There are a number of highly addictive games available online. Huge numbers of people love playing them daily, and sometimes they play them excessively so.
However, virtual reality may have an unexpectedly good use. A new 3D virtual reality, named SnowWorld and created by Professor Hunter Hoffman and Professor David Patterson, has been invented to try and help burns victims during rehabilitation.
I’ve only ever had a very small burn, but that’s all you need to realise that, unlike a small cut, the pain doesn’t disappear and it can hurt just as much hours later. Those who suffer extensive burns obviously have a hell of a time recovering.
That’s where SnowWorld comes in. Pain has a huge psychological component, and, as eyesight is the dominant sense for humans, by presenting an attention grabbing visual world a veil is drawn between the patients and their treatment.
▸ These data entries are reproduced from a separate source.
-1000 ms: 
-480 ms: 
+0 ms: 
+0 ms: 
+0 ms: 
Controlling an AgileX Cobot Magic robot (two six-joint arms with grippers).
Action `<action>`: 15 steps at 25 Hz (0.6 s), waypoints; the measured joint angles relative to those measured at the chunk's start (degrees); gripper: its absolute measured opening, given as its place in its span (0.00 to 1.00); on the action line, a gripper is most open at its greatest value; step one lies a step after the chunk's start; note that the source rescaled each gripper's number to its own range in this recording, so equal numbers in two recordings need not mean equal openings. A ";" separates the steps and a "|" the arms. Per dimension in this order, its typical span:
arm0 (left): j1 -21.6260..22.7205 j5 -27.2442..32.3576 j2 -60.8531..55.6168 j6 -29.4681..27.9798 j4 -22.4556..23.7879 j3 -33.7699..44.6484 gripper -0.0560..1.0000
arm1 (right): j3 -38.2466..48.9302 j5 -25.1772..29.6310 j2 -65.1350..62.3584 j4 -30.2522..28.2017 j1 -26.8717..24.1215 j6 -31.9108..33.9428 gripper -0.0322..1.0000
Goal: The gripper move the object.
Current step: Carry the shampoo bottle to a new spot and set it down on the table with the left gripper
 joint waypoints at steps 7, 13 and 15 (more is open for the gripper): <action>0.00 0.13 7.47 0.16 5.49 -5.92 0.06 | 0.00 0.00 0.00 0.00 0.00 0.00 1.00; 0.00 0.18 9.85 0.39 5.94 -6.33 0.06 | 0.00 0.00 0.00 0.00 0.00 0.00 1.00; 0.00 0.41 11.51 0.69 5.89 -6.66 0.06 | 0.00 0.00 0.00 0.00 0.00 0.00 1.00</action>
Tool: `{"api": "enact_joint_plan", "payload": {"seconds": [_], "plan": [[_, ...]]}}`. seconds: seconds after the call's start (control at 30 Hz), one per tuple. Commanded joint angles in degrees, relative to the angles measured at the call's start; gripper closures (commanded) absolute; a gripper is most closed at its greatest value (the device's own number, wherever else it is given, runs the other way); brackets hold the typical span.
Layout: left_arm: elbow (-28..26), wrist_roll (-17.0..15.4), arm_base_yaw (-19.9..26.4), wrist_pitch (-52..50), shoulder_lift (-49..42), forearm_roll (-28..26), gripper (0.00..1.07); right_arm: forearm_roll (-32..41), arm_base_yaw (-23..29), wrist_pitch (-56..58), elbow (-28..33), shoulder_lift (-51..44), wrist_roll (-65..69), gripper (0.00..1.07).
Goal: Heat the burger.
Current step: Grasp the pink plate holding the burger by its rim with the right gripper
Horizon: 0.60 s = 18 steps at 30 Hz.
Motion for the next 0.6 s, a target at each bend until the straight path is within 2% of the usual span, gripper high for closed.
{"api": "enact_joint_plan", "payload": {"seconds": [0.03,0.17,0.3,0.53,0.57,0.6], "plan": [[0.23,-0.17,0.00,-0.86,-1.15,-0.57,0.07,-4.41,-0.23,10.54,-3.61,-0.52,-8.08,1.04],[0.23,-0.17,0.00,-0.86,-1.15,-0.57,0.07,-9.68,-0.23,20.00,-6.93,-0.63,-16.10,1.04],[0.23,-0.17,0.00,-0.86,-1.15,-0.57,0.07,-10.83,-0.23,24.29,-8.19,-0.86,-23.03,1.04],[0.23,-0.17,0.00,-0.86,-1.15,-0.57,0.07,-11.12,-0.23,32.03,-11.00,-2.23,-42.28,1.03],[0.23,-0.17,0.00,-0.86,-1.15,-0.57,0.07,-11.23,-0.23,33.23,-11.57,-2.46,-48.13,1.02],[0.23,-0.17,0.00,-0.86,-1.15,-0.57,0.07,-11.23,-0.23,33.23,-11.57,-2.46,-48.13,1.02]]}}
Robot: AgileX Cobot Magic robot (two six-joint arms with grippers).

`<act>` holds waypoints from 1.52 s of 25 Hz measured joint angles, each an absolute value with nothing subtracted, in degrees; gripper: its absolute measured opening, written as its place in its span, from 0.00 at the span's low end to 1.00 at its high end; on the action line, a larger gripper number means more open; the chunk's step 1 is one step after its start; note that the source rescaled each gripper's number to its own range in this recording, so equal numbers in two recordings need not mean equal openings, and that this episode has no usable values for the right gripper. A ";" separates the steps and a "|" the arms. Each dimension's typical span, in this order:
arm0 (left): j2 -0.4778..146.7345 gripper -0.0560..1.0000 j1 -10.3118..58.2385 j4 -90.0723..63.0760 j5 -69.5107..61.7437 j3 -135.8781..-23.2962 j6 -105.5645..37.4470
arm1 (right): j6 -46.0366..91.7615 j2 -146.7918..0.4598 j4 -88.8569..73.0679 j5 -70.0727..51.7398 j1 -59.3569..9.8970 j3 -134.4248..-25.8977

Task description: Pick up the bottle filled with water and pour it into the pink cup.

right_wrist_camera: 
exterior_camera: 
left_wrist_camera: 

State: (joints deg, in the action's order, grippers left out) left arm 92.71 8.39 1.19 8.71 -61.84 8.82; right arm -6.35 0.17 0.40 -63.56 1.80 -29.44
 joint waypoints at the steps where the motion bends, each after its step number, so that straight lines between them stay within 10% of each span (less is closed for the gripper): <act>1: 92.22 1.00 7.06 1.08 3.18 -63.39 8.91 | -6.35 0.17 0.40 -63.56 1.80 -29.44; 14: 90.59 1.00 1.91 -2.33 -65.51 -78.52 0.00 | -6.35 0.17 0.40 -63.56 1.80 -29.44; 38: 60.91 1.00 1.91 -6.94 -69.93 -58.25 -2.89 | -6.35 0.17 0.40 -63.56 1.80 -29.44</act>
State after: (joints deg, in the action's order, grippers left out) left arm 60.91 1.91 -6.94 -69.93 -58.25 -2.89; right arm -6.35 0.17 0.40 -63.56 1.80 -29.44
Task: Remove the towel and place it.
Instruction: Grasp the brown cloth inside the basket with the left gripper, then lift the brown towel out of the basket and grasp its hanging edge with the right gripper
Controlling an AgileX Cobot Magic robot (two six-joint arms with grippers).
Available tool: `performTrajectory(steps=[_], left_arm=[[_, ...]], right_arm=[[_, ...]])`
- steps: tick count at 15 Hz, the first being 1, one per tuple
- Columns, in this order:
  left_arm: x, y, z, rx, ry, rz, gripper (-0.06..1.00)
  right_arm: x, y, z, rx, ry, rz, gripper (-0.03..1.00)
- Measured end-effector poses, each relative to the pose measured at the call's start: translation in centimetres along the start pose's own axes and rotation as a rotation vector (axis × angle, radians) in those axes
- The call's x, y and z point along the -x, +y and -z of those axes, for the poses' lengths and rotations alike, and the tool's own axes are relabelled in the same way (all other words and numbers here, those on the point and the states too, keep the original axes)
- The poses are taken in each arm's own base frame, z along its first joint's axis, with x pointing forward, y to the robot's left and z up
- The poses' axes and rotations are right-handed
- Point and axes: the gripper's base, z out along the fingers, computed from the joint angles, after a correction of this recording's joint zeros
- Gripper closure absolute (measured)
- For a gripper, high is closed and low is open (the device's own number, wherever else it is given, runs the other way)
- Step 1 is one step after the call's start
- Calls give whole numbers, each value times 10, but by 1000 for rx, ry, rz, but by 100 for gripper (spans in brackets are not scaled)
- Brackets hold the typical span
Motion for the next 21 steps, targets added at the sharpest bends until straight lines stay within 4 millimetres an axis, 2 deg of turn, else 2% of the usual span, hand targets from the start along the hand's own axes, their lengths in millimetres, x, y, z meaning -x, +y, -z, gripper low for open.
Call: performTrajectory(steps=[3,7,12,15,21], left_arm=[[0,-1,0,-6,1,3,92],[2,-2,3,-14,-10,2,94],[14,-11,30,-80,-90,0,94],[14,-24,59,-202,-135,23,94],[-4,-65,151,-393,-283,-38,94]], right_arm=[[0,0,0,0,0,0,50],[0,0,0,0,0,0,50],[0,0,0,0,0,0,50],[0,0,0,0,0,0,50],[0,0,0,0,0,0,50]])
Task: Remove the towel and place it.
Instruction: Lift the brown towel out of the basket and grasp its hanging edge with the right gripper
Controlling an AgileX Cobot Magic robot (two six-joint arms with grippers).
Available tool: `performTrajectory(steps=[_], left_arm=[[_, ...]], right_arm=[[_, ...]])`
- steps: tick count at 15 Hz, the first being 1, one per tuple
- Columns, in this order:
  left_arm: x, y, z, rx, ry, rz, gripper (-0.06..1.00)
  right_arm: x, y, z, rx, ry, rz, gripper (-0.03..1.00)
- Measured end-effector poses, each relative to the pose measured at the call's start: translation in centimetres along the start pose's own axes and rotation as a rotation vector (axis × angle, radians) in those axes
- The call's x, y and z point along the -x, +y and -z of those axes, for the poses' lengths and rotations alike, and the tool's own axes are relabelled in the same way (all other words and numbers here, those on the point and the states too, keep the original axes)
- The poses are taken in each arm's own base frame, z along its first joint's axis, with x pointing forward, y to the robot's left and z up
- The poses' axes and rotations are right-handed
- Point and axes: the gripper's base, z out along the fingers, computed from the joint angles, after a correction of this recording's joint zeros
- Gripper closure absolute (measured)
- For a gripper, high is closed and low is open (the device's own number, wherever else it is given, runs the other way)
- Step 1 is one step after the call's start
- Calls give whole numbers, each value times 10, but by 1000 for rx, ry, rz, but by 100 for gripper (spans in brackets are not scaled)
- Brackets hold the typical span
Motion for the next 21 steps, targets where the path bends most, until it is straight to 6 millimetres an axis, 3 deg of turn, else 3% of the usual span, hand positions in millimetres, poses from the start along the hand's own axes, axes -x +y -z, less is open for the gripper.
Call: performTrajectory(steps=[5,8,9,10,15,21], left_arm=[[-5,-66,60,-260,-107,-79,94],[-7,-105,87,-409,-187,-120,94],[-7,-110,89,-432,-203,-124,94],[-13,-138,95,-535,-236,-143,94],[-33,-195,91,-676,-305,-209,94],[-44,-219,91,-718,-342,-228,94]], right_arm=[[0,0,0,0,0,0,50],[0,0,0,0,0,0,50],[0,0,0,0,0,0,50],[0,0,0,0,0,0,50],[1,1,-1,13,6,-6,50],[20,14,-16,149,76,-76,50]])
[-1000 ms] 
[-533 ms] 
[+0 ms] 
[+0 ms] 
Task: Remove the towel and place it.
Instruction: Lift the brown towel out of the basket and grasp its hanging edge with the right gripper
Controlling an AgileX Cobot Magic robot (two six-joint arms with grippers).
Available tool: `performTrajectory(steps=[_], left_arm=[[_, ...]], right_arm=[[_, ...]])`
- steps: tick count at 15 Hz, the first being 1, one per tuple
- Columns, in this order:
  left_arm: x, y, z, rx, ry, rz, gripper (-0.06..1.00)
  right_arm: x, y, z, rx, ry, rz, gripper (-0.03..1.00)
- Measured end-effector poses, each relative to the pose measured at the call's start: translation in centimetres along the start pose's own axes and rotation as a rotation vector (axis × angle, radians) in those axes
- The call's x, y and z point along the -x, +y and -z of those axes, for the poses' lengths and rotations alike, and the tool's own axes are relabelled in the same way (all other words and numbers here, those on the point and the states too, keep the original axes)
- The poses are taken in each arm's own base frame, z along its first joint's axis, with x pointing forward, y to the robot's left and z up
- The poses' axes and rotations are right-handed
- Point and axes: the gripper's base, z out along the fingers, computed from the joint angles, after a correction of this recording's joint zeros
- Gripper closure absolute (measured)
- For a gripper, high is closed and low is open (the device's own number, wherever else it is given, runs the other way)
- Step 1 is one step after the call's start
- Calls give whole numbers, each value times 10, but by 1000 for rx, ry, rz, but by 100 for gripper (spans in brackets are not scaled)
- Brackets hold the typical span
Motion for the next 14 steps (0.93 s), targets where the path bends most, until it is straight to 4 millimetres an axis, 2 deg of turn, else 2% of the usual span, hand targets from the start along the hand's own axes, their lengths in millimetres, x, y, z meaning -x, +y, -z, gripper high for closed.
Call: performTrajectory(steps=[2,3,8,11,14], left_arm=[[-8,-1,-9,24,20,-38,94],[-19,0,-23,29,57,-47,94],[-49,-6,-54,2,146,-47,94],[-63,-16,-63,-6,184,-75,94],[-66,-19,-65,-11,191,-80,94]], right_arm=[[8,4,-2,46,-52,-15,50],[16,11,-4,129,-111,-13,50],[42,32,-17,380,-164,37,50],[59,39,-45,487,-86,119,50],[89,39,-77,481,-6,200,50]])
They also have noise-cancelling headphones to prevent sound interfering.
They don’t have to see needles and bandages and whatever else is needed for treatment, and this actually helps significantly.
SnowWorld is quite simple, with snowballs thrown at you by snowmen, and you can return the favour and similarly have a go at penguins and other creatures.
This sounds quite incredible, but it dramatically reduces the pain patients feel, basically by keeping their mind occupied and removing (both visually and audibly) them from their real world surroundings.
The treatment is part of a Horizon programme on BBC2 tonight at 9pm:
There have been a number of technological breakthroughs in recent years and decades in the medical sphere. This one’s pretty simple, as it just involves hooking up a basic VR world to someone during treatment, but sounds very effective.
The use of stem cells, genetic engineering and cloning also hold promise for the future (and some for the present).